Search the records for the word "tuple" and copy every line in which it occurs.

================

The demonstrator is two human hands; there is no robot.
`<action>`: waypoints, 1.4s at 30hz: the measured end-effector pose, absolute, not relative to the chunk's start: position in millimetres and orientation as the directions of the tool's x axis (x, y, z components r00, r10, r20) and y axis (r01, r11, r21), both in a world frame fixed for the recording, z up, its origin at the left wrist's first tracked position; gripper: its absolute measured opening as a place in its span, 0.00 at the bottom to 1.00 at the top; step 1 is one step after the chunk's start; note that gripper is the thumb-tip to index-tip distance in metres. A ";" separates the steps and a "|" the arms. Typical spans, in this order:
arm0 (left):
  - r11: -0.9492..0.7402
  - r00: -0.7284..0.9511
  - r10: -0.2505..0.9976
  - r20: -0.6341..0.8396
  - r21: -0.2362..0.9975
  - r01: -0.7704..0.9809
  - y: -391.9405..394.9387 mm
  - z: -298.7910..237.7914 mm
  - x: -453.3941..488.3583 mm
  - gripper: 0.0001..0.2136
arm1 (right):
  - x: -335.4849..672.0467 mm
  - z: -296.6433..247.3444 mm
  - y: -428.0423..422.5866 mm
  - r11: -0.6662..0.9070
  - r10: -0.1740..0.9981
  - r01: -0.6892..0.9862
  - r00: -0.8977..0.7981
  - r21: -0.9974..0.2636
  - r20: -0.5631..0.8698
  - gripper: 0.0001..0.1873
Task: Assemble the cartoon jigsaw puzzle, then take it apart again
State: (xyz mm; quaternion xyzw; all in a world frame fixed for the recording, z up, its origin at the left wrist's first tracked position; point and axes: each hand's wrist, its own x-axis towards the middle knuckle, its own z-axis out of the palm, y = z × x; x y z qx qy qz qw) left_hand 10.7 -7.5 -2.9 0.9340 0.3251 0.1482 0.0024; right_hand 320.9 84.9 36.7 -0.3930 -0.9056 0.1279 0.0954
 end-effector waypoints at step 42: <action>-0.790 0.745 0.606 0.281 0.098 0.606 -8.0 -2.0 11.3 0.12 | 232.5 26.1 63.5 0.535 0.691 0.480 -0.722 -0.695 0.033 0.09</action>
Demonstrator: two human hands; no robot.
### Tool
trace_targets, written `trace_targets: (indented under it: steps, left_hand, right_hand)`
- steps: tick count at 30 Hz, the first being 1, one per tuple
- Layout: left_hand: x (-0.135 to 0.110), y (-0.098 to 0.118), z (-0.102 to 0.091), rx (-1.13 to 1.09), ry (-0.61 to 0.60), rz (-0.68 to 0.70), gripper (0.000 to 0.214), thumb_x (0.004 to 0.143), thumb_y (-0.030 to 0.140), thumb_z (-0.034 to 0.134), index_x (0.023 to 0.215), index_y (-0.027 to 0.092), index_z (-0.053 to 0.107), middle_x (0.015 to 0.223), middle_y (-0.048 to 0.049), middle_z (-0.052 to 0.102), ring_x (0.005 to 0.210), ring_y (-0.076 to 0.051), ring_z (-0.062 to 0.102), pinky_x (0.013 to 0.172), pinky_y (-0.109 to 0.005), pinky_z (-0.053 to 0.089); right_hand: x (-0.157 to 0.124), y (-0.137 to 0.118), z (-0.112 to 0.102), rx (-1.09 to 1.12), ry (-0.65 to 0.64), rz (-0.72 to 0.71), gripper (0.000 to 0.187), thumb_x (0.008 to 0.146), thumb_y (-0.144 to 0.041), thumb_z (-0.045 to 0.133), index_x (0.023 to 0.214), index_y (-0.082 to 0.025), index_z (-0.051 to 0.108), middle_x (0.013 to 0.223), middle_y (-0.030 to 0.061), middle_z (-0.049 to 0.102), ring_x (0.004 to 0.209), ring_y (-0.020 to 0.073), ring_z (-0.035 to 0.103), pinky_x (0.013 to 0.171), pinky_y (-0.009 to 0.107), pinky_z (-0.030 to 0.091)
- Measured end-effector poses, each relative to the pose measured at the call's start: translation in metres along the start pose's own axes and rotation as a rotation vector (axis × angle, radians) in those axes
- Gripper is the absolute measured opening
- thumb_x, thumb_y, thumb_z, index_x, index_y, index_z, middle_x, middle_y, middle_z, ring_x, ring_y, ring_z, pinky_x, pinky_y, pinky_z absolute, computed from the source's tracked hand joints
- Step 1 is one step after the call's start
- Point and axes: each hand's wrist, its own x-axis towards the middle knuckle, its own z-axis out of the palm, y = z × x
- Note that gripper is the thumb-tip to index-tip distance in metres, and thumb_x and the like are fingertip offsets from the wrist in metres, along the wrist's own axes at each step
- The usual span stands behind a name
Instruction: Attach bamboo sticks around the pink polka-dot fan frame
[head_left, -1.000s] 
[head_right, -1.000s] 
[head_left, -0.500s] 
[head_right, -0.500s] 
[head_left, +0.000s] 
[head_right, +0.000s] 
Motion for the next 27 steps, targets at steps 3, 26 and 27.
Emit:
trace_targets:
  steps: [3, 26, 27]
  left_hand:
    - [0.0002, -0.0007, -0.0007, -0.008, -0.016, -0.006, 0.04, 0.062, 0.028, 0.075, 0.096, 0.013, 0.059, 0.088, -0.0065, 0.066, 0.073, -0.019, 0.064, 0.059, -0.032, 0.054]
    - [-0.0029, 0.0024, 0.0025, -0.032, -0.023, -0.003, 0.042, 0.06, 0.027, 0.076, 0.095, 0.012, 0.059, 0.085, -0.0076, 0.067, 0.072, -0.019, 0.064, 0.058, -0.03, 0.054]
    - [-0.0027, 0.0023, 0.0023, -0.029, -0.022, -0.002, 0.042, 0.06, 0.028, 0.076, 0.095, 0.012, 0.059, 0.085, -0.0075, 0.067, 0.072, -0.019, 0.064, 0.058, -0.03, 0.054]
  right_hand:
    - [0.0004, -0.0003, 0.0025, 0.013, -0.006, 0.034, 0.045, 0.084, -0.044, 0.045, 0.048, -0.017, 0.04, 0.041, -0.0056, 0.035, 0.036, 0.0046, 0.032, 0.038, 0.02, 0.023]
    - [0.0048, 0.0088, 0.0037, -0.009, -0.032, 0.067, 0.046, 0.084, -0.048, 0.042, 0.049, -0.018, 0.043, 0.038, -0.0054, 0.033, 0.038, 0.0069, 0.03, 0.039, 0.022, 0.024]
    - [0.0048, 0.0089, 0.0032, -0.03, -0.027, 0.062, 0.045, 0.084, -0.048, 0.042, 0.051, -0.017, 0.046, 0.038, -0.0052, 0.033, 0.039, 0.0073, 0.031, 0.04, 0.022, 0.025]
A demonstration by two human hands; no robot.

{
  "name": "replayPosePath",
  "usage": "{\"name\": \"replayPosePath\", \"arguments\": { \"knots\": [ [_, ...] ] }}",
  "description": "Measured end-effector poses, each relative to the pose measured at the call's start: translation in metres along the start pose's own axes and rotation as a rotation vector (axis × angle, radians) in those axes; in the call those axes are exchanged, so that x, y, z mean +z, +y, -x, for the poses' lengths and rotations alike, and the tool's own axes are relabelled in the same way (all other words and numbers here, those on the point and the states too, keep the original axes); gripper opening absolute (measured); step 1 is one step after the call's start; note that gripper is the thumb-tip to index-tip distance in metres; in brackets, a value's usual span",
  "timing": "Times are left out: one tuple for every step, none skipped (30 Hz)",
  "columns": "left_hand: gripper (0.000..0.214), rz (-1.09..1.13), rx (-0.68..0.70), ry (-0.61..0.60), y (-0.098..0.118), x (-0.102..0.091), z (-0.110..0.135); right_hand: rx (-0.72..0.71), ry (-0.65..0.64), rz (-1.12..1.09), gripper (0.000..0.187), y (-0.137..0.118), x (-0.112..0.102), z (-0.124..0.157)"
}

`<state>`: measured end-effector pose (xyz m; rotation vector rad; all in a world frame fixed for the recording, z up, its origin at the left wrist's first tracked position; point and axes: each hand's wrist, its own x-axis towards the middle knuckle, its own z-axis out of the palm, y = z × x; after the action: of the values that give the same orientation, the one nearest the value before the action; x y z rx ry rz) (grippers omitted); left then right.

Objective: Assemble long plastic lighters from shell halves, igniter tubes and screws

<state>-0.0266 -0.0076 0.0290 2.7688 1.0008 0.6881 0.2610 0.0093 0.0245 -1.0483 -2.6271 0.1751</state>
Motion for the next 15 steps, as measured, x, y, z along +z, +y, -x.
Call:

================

Written reply:
- steps: tick count at 30 Hz, the first being 1, one per tuple
  "timing": "Times are left out: one tuple for every step, none skipped (30 Hz)",

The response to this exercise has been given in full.